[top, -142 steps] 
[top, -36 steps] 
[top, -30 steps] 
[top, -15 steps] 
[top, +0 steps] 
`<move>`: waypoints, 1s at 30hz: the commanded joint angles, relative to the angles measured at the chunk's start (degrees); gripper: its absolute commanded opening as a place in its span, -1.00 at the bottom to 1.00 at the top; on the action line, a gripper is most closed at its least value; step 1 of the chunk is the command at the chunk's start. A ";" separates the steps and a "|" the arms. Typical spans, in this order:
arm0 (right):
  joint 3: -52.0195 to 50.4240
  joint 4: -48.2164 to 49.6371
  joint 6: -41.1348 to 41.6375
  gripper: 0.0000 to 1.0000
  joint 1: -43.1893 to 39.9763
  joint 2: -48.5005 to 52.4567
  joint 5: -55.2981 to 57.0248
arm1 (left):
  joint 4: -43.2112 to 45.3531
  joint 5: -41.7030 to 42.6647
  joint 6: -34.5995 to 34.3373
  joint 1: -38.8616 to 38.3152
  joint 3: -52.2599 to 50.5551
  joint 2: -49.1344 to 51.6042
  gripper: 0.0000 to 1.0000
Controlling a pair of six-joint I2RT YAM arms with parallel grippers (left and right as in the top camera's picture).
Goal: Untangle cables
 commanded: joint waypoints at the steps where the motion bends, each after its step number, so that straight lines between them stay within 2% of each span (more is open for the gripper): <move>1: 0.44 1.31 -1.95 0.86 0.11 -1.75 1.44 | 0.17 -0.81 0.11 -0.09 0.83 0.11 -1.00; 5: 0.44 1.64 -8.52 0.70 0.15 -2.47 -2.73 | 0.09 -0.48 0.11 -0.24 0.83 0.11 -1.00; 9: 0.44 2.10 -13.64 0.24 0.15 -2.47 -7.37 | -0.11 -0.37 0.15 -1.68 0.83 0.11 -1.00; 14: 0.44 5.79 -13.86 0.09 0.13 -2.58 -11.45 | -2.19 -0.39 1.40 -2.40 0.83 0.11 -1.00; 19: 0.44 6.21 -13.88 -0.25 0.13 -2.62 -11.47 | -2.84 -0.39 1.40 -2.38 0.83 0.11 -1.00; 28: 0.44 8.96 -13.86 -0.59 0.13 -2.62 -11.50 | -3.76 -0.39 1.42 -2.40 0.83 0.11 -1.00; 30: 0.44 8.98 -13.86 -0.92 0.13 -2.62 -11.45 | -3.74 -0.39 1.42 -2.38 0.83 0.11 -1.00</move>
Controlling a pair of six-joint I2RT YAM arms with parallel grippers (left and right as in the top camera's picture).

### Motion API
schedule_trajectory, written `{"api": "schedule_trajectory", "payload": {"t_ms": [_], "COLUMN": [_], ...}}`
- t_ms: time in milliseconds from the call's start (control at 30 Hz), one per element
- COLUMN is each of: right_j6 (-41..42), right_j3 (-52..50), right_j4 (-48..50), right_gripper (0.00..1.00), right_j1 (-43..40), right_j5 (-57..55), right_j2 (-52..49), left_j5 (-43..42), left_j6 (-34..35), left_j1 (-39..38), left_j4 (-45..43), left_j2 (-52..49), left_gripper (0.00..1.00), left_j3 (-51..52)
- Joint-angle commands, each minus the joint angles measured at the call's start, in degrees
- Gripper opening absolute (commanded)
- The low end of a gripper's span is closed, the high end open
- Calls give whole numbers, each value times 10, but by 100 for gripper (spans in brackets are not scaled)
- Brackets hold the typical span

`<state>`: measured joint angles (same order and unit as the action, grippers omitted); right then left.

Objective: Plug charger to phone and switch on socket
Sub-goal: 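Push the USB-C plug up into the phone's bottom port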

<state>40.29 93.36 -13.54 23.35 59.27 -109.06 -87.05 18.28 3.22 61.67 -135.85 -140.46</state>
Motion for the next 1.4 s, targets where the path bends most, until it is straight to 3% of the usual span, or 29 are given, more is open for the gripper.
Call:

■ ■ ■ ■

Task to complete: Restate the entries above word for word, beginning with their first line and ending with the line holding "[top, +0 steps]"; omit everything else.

Expected output:
[top, -142 steps] 
[top, -36 steps] 
[top, -30 steps] 
[top, -15 steps] 
[top, +0 steps] 

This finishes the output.